**Extracted data:**
# # # #
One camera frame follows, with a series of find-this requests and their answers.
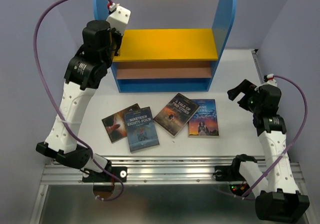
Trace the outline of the Jane Eyre book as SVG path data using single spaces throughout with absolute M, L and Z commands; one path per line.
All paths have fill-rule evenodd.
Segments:
M 215 99 L 194 99 L 199 109 L 188 122 L 188 136 L 192 138 L 215 138 L 219 136 Z

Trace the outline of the A Tale of Two Cities book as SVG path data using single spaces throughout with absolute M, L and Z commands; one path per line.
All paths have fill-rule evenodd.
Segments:
M 198 103 L 177 93 L 153 120 L 175 138 L 199 108 Z

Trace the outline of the Nineteen Eighty-Four book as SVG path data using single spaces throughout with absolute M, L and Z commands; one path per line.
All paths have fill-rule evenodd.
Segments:
M 160 145 L 151 108 L 144 107 L 124 115 L 128 146 L 131 153 Z

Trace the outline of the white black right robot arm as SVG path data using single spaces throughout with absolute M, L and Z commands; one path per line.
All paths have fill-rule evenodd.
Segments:
M 253 114 L 253 125 L 263 149 L 266 171 L 261 172 L 256 159 L 237 155 L 230 166 L 231 176 L 246 181 L 249 188 L 241 198 L 255 197 L 255 213 L 260 220 L 295 224 L 310 206 L 309 197 L 301 194 L 293 177 L 286 144 L 287 128 L 278 114 L 282 92 L 272 75 L 257 86 L 244 79 L 227 91 L 233 101 L 240 93 L 238 105 Z

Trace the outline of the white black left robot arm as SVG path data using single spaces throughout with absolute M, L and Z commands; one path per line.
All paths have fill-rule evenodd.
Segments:
M 92 20 L 82 31 L 83 44 L 69 61 L 63 94 L 53 127 L 36 151 L 86 174 L 86 182 L 110 182 L 112 163 L 80 145 L 75 137 L 101 80 L 111 67 L 122 36 L 105 20 Z

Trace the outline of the blue yellow wooden bookshelf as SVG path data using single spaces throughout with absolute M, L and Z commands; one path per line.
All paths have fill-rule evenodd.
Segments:
M 219 0 L 211 28 L 127 29 L 111 71 L 121 93 L 207 92 L 234 24 Z

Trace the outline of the Three Days to See book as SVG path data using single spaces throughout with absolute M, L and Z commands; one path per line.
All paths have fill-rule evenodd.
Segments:
M 127 136 L 125 114 L 138 109 L 140 109 L 140 106 L 136 103 L 101 120 L 111 143 L 115 143 Z

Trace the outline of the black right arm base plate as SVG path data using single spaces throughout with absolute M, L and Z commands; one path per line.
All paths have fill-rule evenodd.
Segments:
M 235 182 L 242 181 L 243 178 L 233 171 L 231 165 L 216 165 L 213 176 L 217 182 Z

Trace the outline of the aluminium mounting rail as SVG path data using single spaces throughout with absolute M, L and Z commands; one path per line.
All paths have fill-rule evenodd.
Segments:
M 215 166 L 229 166 L 232 156 L 111 156 L 114 167 L 127 167 L 126 185 L 214 184 Z M 52 161 L 42 185 L 83 185 L 79 170 Z

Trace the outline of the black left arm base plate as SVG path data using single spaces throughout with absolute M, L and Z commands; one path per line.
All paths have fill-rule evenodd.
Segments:
M 118 179 L 106 174 L 105 172 L 95 172 L 93 170 L 85 169 L 82 173 L 83 183 L 123 183 L 127 181 L 128 168 L 126 166 L 113 166 L 109 172 Z

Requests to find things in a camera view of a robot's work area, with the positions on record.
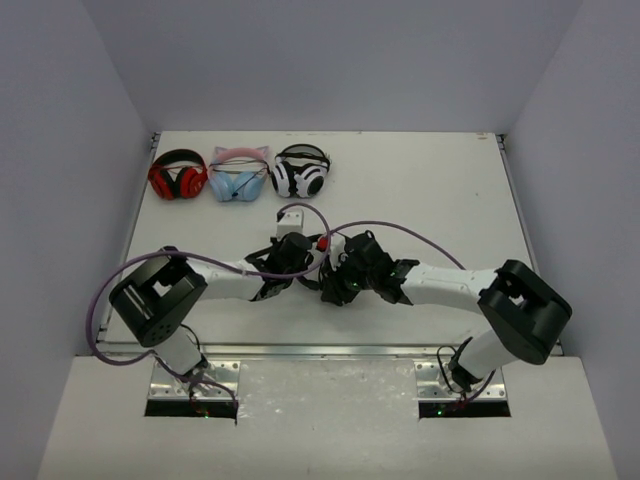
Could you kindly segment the black headset with cable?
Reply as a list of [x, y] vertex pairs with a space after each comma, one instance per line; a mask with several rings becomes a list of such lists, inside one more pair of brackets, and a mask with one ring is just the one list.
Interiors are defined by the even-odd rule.
[[[315, 235], [311, 235], [309, 236], [309, 240], [311, 241], [312, 244], [312, 248], [308, 253], [307, 256], [307, 260], [306, 262], [309, 265], [315, 264], [316, 262], [318, 262], [320, 259], [316, 259], [315, 258], [315, 243], [317, 242], [317, 240], [321, 237], [320, 234], [315, 234]], [[320, 268], [323, 265], [323, 263], [328, 260], [327, 258], [325, 260], [322, 261], [321, 265], [314, 271], [312, 271], [311, 273], [300, 277], [297, 279], [297, 281], [304, 286], [305, 288], [318, 292], [321, 296], [321, 290], [320, 290], [320, 281], [319, 281], [319, 276], [320, 276]]]

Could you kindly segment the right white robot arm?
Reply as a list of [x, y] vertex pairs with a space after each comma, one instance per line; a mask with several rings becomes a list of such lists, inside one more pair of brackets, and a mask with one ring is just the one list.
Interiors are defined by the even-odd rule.
[[519, 260], [486, 270], [435, 267], [394, 259], [365, 231], [331, 248], [319, 269], [321, 299], [344, 306], [364, 291], [393, 305], [435, 305], [477, 313], [490, 328], [466, 339], [441, 368], [460, 395], [515, 361], [546, 362], [570, 320], [570, 304]]

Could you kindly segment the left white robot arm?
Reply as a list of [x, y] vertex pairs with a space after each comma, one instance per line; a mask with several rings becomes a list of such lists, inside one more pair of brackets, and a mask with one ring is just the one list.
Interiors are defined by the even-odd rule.
[[165, 247], [118, 283], [109, 302], [142, 347], [153, 351], [177, 376], [192, 379], [208, 368], [182, 329], [196, 303], [272, 298], [291, 285], [292, 274], [308, 269], [311, 249], [307, 237], [289, 233], [256, 255], [216, 266]]

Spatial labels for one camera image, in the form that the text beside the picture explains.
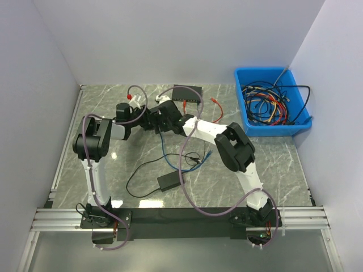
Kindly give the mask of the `black power adapter with cord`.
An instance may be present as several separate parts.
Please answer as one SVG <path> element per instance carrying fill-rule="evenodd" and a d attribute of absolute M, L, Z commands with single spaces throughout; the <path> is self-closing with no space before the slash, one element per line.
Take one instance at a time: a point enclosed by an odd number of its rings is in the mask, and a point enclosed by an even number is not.
<path fill-rule="evenodd" d="M 168 160 L 168 156 L 172 155 L 172 156 L 176 156 L 176 153 L 166 153 L 165 151 L 165 145 L 164 145 L 164 137 L 163 134 L 160 134 L 160 138 L 161 138 L 161 148 L 162 148 L 162 153 L 163 156 L 161 156 L 160 158 L 151 160 L 151 161 L 147 161 L 142 163 L 141 165 L 139 165 L 134 172 L 131 174 L 131 176 L 128 178 L 126 185 L 125 185 L 125 189 L 126 192 L 133 198 L 146 198 L 156 192 L 166 192 L 168 190 L 171 190 L 177 186 L 180 186 L 180 181 L 179 181 L 179 174 L 178 174 L 178 167 L 172 165 L 170 163 L 170 161 Z M 205 162 L 206 160 L 211 156 L 212 154 L 212 150 L 210 151 L 206 151 L 206 142 L 204 142 L 204 153 L 203 153 L 203 157 L 201 157 L 197 152 L 189 152 L 185 155 L 182 155 L 182 157 L 187 160 L 187 158 L 189 158 L 190 160 L 194 159 L 194 164 L 191 165 L 190 169 L 182 169 L 181 172 L 182 173 L 188 173 L 188 172 L 193 172 L 196 169 L 200 168 Z M 170 172 L 166 175 L 160 176 L 157 178 L 157 182 L 158 182 L 158 187 L 154 190 L 152 190 L 149 193 L 146 193 L 144 195 L 135 195 L 133 194 L 130 190 L 129 190 L 129 184 L 132 181 L 132 178 L 136 175 L 136 173 L 144 166 L 151 164 L 151 163 L 156 163 L 157 161 L 164 159 L 166 161 L 166 163 L 174 170 L 173 172 Z"/>

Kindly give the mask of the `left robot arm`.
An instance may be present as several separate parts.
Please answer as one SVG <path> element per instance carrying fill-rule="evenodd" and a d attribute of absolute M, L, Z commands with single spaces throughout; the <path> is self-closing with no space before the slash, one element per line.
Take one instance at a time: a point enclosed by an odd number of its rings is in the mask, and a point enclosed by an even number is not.
<path fill-rule="evenodd" d="M 153 126 L 147 120 L 147 106 L 136 103 L 120 103 L 116 117 L 100 117 L 90 113 L 82 117 L 72 149 L 84 167 L 88 200 L 83 213 L 85 220 L 106 228 L 113 223 L 114 213 L 111 195 L 105 183 L 105 161 L 112 139 L 126 141 L 132 128 L 140 126 L 147 130 Z"/>

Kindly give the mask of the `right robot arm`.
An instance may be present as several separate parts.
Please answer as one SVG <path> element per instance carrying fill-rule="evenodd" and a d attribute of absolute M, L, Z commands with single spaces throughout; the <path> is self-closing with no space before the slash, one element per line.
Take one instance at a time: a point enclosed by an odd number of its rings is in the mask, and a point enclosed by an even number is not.
<path fill-rule="evenodd" d="M 271 197 L 263 192 L 255 164 L 255 147 L 236 122 L 230 125 L 203 121 L 191 114 L 182 115 L 171 100 L 150 110 L 157 132 L 173 131 L 188 139 L 194 137 L 216 146 L 227 169 L 234 172 L 246 195 L 246 206 L 254 226 L 262 226 L 273 210 Z"/>

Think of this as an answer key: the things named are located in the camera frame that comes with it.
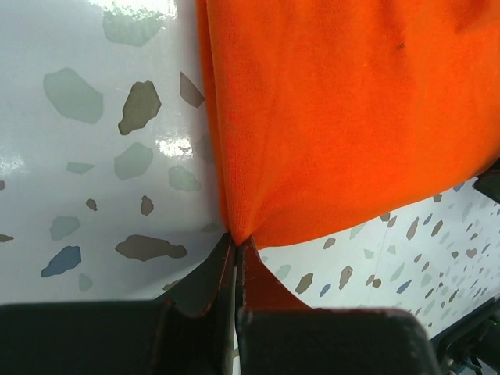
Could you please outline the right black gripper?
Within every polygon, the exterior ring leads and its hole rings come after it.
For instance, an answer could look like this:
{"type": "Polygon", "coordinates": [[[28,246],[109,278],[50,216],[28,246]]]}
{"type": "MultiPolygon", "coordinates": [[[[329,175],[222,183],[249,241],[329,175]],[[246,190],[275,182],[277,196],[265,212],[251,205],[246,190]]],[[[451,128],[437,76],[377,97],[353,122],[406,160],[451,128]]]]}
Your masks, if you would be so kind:
{"type": "Polygon", "coordinates": [[[496,203],[500,202],[500,159],[477,177],[473,189],[496,203]]]}

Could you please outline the orange t shirt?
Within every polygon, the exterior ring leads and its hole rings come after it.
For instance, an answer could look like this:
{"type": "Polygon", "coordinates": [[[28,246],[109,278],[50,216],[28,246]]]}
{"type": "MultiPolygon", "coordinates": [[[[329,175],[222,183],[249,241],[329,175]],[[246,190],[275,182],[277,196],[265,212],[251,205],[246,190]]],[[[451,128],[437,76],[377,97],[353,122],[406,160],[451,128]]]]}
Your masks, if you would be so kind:
{"type": "Polygon", "coordinates": [[[499,157],[496,1],[199,1],[220,213],[294,245],[499,157]]]}

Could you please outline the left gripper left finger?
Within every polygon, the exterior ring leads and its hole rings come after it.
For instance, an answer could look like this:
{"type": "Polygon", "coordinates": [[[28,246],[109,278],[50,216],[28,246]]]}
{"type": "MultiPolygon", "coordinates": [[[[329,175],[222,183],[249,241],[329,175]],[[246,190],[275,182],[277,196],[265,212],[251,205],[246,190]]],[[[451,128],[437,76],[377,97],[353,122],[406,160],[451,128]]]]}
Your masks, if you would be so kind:
{"type": "Polygon", "coordinates": [[[151,300],[1,308],[4,374],[229,374],[234,343],[229,234],[151,300]]]}

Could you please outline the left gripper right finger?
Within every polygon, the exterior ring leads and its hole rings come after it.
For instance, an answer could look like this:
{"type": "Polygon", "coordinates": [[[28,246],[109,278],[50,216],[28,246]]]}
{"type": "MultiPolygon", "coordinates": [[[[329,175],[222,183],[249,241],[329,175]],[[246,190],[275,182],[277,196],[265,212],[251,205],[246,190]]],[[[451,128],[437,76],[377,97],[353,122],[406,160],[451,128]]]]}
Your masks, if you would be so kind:
{"type": "Polygon", "coordinates": [[[243,374],[438,374],[427,334],[393,308],[314,309],[237,250],[235,323],[243,374]]]}
# # # #
**Directions:**
Among the lines above, which ones hold the string "things"? Show them.

**Output:**
Requests to find things in a camera view of a robot's work area, with the positions on record.
Think of this as an answer key: the things named are located in the camera frame that comes with it.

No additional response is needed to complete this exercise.